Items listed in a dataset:
== Segment start ==

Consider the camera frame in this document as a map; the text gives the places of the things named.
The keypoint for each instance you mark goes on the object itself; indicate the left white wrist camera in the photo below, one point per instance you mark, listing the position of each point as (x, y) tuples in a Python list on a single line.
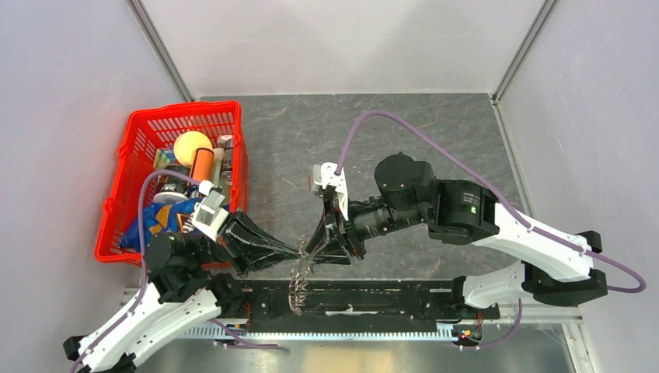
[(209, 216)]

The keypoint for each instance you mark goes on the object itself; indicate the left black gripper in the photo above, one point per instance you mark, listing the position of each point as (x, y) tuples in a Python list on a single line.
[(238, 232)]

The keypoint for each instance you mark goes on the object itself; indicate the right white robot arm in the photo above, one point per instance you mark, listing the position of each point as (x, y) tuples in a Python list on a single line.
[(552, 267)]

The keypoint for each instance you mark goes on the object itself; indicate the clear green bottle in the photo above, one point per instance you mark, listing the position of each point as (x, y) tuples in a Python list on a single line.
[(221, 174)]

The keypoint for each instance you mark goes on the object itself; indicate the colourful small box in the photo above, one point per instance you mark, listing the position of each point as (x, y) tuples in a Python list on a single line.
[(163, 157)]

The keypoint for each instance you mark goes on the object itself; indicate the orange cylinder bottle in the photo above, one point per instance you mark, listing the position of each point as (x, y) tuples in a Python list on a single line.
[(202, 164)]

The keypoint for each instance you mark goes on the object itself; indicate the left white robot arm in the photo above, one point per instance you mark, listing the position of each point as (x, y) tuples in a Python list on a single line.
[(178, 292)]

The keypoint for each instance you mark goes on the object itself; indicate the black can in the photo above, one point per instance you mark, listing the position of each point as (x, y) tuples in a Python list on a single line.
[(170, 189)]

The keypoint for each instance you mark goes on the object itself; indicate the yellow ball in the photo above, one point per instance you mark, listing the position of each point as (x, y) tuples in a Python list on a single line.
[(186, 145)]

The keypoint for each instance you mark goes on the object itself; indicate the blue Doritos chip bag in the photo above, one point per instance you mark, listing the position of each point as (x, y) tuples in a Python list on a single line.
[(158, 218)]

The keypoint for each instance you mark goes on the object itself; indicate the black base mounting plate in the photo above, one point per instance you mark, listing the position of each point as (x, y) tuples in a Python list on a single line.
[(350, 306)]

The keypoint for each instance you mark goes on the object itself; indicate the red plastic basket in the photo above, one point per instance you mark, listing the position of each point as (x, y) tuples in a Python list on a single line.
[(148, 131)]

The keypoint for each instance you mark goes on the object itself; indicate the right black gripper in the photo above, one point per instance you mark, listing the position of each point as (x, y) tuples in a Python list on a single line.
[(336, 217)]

== Segment end ==
== Segment start ==

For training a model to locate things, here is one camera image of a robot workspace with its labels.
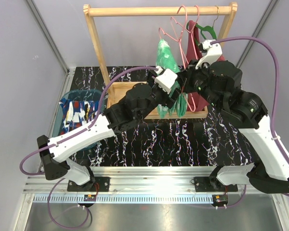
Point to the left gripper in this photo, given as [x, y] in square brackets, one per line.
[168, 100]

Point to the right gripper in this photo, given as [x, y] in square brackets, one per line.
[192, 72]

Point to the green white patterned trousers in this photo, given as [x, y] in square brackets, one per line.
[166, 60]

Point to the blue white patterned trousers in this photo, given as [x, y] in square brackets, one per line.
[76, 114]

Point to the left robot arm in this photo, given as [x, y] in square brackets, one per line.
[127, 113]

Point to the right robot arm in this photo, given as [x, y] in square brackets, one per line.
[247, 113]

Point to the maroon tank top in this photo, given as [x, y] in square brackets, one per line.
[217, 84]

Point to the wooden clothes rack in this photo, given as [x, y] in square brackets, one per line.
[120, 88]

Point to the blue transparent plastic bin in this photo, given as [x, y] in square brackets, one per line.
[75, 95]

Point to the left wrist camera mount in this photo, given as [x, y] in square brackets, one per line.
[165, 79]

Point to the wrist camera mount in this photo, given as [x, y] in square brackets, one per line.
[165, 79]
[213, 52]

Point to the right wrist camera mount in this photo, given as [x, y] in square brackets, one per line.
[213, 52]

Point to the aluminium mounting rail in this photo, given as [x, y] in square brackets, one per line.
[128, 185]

== Segment end ==

**Instructions to follow:**
Whenever the word "things" shows up in a line of the entries, list that line.

**Solution:**
Consider the camera frame in this document as a map; the text gives the places of the things named.
For training a model to locate things, here is one camera image of a robot workspace with its labels.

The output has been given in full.